----- Data to process

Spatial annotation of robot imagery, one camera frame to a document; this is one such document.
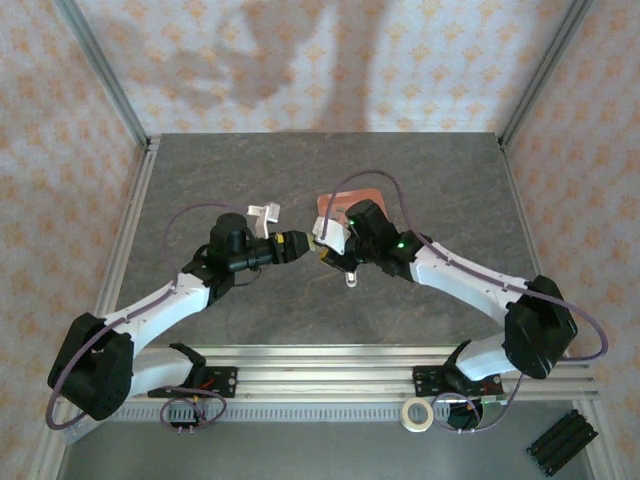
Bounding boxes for pink plastic tray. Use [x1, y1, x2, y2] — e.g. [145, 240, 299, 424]
[316, 188, 387, 226]

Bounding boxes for long aluminium base rails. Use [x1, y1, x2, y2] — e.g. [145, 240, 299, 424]
[52, 343, 600, 402]

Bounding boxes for white tape roll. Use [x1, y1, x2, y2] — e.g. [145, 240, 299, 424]
[400, 396, 435, 434]

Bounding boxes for black aluminium extrusion piece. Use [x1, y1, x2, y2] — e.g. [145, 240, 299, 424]
[525, 408, 600, 477]

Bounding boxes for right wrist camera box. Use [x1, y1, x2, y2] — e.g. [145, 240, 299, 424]
[311, 215, 352, 254]

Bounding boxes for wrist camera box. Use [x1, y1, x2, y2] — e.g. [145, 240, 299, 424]
[246, 202, 283, 240]
[311, 215, 352, 254]

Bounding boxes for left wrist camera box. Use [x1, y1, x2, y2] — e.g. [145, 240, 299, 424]
[246, 202, 283, 240]

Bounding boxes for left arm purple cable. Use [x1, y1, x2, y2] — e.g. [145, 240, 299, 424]
[45, 202, 254, 434]

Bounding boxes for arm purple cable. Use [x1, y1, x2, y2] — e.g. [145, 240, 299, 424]
[45, 202, 254, 434]
[322, 169, 610, 435]

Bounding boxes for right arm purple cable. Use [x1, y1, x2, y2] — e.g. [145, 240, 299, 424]
[322, 169, 610, 435]

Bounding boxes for aluminium side rail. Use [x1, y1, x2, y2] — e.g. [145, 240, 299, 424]
[79, 134, 162, 362]
[498, 134, 571, 362]

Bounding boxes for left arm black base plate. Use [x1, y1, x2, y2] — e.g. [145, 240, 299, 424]
[147, 365, 239, 400]

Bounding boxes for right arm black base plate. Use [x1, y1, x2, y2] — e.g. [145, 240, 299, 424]
[411, 364, 504, 400]

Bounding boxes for grey slotted cable duct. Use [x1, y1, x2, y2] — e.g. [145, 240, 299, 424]
[112, 403, 454, 425]

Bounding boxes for aluminium frame post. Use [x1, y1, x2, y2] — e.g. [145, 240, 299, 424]
[53, 0, 152, 149]
[498, 0, 595, 149]

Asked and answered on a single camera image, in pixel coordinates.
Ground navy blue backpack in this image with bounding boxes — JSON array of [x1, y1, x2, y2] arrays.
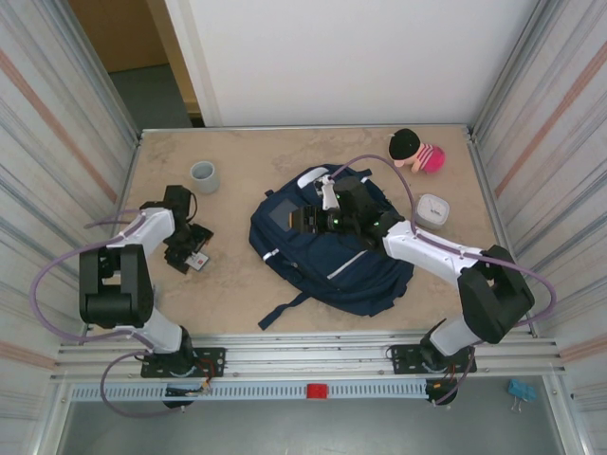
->
[[249, 163, 416, 332]]

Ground white round case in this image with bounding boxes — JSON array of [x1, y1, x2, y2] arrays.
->
[[416, 192, 451, 231]]

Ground grey plastic cup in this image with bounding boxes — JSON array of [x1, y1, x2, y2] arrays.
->
[[190, 162, 220, 194]]

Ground pink plush doll black hair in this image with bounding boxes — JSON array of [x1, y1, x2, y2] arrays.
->
[[387, 127, 447, 175]]

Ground wooden door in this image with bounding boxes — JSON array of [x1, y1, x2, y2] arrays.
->
[[68, 0, 203, 118]]

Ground blue binder clip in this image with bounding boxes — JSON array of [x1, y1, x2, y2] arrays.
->
[[507, 377, 537, 413]]

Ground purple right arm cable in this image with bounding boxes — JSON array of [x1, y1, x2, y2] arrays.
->
[[331, 155, 559, 407]]

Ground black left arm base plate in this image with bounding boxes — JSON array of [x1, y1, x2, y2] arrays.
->
[[140, 347, 227, 379]]

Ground aluminium rail frame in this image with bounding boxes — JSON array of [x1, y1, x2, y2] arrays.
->
[[50, 331, 568, 383]]

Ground grey slotted cable duct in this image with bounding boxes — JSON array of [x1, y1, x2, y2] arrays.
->
[[69, 382, 428, 402]]

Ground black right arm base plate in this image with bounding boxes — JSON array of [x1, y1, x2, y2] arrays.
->
[[386, 343, 475, 378]]

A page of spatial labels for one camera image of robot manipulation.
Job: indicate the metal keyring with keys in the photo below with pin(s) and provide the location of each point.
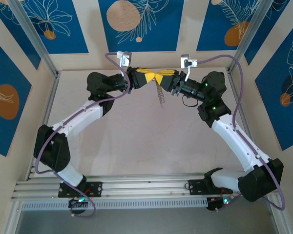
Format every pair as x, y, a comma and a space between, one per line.
161, 97

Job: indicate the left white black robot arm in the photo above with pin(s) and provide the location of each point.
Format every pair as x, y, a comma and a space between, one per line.
73, 122

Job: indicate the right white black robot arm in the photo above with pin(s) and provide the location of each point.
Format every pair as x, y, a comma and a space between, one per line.
236, 141

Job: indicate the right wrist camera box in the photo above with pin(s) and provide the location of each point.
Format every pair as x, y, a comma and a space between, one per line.
188, 62

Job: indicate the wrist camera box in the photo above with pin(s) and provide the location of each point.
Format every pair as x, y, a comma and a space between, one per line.
188, 62
125, 58

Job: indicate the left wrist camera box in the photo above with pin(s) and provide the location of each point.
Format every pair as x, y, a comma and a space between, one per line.
125, 58

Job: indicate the blue floral wall panel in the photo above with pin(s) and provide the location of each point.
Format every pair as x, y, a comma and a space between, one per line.
161, 36
19, 41
70, 36
14, 73
210, 24
271, 97
263, 41

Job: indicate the aluminium side rail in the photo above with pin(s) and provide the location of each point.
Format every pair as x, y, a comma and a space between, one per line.
245, 119
50, 104

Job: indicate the aluminium frame post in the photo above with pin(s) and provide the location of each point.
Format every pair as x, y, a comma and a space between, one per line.
36, 41
246, 36

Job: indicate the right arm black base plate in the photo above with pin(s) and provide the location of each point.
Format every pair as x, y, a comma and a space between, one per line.
197, 186

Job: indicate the aluminium mounting rail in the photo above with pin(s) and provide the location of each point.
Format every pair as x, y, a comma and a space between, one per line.
149, 186

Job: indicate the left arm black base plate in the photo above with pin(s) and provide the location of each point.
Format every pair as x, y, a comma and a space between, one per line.
95, 189

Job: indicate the aluminium frame leg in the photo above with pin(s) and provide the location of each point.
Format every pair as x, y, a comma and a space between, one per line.
278, 221
13, 219

----------

Wherever the string "blue" appears in a line of the records, copy that line.

* Solution
Ground navy blue backpack in this image with bounding boxes — JSON array of [x1, y1, x2, y2] arrays.
Ground blue binder clip in this image with bounding boxes — JSON array of [x1, y1, x2, y2] arrays.
Job: indicate the blue floral wall panel in the photo above with pin(s) and provide the location of each point.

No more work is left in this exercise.